At a scathing news conference Monday, UEFA president Aleksander Ceferin said that "as soon as possible, [the clubs] have to be banned from all our competitions." Fabrizio Romano reported hours later that a decision on whether to enact that ban immediately would be made later this week. Ceferin had said that he'd have to consult lawyers.

The decision would also affect Manchester United and Arsenal, who are part of the breakaway Super League, and who are semifinalists in this year's Europa League, the second-tier continental competition.

A member of UEFA's executive committee, Jesper Moller, said Monday that he expects the three Champions League clubs to be banished from the semis.

"The clubs must go, and I expect that to happen on Friday," Moller said. "Then we have to find out how to finish [this season's] Champions League tournament."

The bans would leave PSG as the only team remaining.

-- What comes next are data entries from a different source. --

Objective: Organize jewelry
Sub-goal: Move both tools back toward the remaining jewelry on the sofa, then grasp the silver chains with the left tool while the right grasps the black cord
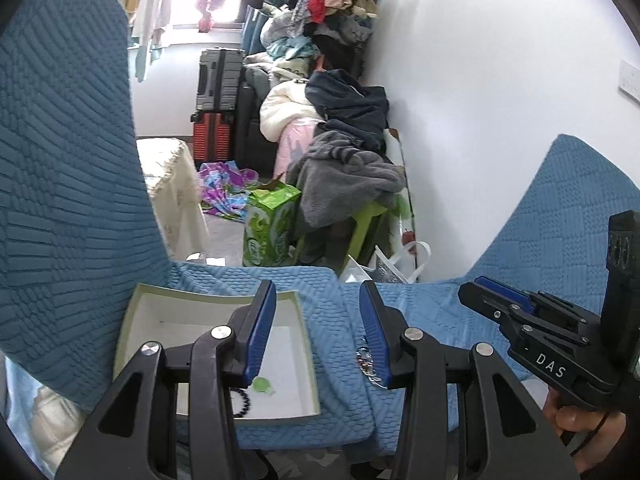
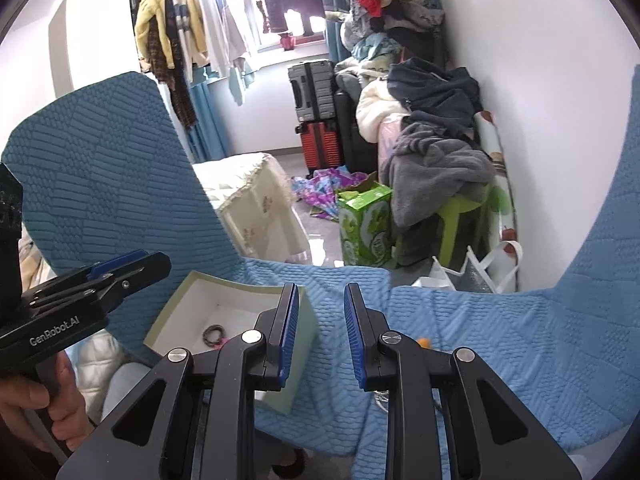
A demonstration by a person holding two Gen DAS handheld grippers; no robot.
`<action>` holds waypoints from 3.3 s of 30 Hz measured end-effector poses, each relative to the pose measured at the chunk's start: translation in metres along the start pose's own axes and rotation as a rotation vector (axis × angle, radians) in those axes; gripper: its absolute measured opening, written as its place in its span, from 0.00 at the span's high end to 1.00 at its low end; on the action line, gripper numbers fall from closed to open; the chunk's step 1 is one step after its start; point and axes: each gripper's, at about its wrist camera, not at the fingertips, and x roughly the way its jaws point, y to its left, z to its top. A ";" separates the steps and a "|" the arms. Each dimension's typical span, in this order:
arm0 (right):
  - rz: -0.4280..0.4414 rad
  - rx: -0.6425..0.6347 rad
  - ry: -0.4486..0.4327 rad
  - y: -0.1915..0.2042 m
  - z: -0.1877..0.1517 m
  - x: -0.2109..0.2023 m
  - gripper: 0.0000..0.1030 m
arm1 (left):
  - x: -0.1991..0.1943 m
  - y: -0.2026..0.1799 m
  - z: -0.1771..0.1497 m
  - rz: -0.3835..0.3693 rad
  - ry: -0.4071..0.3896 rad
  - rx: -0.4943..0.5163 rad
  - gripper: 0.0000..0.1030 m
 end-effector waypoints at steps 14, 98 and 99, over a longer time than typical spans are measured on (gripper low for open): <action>-0.058 0.107 0.003 -0.065 -0.052 -0.007 0.79 | 0.037 -0.060 -0.053 -0.087 0.033 0.048 0.57; 0.021 0.091 0.329 -0.145 -0.148 0.139 0.94 | 0.226 -0.108 -0.141 -0.125 0.376 0.311 0.71; 0.023 0.096 0.327 -0.146 -0.148 0.138 0.94 | 0.225 -0.108 -0.140 -0.128 0.370 0.317 0.71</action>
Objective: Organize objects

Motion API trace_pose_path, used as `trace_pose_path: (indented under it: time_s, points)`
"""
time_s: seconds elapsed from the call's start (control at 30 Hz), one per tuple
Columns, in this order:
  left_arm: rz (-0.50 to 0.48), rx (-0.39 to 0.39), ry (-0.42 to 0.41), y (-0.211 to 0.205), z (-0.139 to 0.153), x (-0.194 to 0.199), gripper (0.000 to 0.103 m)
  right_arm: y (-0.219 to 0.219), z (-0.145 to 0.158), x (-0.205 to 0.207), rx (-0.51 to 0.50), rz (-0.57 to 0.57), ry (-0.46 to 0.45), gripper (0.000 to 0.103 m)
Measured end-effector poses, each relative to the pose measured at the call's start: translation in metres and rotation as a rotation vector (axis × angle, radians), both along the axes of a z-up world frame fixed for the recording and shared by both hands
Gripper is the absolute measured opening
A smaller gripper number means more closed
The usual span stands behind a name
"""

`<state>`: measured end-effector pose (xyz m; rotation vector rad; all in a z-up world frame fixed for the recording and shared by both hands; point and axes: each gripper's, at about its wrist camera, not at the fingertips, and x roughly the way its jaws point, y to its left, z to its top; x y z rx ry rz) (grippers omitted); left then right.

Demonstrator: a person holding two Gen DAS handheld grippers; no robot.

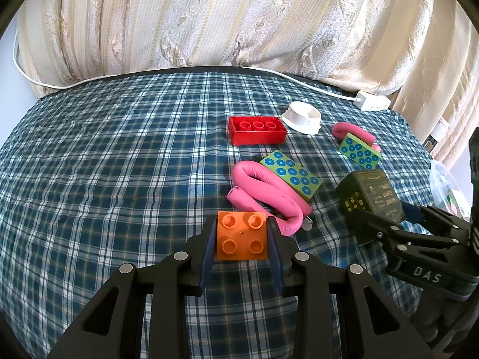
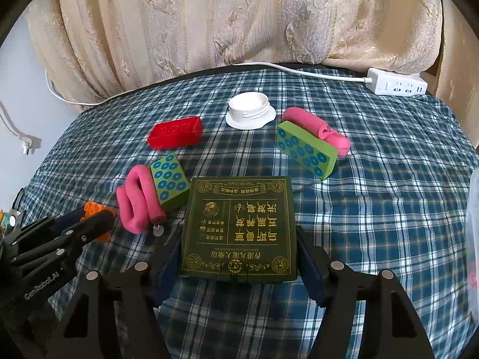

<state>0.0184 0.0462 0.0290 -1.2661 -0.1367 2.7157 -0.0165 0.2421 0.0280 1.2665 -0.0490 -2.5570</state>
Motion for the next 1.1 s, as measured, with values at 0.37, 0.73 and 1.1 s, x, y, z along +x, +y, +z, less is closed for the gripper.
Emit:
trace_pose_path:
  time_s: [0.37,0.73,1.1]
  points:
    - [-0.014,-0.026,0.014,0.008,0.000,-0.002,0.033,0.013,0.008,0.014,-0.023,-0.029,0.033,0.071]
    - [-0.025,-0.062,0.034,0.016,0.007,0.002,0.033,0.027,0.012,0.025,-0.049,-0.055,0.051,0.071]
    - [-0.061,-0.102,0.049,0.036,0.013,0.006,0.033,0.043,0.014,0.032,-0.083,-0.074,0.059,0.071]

UEFA could, presumably, retroactively award quarterfinal forfeits, and bring in the teams defeated by City, Chelsea and Madrid as semifinal replacements.

There's one problem with that plan, though: Madrid beat Liverpool, another Super League founder.

Another option could be to pit the other quarterfinalists, Borussia Dortmund and Porto, against each other in a makeshift semifinal, then pit the winner of that game against PSG in the final.

In the Europa League, the other two semifinalists are Roma and Villarreal.

UEFA's threat is one of many it has levied in the aftermath of Sunday's Super League announcement. It's unclear how serious the governing body is about following through. Banning City, Chelsea and Madrid would likely bring soccer's Super League war to a point of no return, and losing all 12 Super League clubs would harm UEFA long-term.